__YOUR ASSIGNMENT__. Scan the entries and copy each line where the word "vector" is present.

====================

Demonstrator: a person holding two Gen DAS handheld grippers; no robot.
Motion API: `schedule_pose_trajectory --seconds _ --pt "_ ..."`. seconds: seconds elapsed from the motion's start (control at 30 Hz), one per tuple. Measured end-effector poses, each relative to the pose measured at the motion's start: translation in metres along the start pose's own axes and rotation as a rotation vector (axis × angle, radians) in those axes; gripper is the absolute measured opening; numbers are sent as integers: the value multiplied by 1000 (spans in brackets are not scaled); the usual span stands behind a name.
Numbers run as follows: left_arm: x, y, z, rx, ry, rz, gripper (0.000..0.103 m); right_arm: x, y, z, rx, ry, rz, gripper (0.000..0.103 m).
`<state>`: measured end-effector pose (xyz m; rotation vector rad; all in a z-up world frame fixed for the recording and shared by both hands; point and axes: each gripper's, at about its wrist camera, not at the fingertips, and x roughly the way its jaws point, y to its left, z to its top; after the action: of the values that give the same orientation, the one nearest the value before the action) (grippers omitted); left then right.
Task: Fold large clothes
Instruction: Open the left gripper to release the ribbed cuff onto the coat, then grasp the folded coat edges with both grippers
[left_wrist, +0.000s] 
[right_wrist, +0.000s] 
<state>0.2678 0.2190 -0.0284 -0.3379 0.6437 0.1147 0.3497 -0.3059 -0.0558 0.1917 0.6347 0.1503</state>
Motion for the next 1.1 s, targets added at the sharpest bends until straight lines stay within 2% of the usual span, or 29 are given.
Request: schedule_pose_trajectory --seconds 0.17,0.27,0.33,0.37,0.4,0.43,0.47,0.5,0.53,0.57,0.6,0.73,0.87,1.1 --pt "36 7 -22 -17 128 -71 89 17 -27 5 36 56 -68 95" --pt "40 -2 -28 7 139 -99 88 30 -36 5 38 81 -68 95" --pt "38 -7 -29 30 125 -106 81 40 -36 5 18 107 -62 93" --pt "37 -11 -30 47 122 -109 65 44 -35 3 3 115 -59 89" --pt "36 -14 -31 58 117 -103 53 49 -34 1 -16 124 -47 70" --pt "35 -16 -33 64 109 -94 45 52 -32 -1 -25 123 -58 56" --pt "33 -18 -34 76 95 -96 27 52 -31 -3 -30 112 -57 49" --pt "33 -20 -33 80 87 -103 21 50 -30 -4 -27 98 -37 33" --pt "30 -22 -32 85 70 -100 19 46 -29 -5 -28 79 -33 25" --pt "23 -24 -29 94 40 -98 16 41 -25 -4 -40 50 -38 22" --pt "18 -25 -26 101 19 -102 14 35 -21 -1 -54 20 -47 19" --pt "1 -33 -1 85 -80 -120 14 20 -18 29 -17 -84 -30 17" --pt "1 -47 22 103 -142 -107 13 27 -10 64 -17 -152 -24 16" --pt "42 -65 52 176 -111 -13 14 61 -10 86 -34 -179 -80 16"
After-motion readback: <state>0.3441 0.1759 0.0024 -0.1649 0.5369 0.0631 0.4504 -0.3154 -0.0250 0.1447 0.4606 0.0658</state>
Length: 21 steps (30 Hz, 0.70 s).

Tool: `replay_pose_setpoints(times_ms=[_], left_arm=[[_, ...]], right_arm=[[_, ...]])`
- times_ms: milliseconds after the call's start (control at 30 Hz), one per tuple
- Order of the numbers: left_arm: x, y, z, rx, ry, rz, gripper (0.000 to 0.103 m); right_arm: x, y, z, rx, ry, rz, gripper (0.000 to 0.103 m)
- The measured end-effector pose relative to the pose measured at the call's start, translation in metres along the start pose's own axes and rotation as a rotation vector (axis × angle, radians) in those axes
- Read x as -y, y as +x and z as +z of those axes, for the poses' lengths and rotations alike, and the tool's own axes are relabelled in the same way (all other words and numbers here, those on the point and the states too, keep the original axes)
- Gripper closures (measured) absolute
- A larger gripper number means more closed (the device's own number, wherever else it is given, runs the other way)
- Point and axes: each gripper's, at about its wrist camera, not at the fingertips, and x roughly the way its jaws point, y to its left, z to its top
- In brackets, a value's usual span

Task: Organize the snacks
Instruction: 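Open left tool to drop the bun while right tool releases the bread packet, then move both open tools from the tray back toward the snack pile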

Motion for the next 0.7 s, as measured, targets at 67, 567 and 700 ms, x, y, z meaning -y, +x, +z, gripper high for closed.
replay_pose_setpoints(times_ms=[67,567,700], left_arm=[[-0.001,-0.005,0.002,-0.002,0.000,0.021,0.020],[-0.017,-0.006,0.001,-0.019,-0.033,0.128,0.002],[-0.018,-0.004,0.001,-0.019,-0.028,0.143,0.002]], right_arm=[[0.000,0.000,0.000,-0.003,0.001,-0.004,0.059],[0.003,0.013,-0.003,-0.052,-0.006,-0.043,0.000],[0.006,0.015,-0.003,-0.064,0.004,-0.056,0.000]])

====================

__COMPLETED EXERCISE__.
Motion API: `schedule_pose_trajectory --seconds _ --pt "_ ..."`. seconds: seconds elapsed from the motion's start (control at 30 Hz), one per tuple. Measured end-effector poses, each relative to the pose measured at the motion's start: translation in metres along the start pose's own axes and rotation as a rotation vector (axis × angle, radians) in those axes; gripper is the absolute measured opening; numbers are sent as integers: the value multiplied by 1000 (spans in brackets are not scaled); the usual span stands behind a name.
`<state>`: measured end-effector pose (xyz m; rotation vector rad; all in a z-up world frame fixed for the recording and shared by both hands; point and axes: each gripper's, at about its wrist camera, not at the fingertips, and x roughly the way its jaws point, y to its left, z to its top; after the action: of the values that give the same orientation, the one nearest the value before the action) (grippers omitted); left then right.
- The measured end-effector pose relative to the pose measured at the call's start, translation in metres along the start pose's own axes and rotation as a rotation vector (axis × angle, radians) in those axes

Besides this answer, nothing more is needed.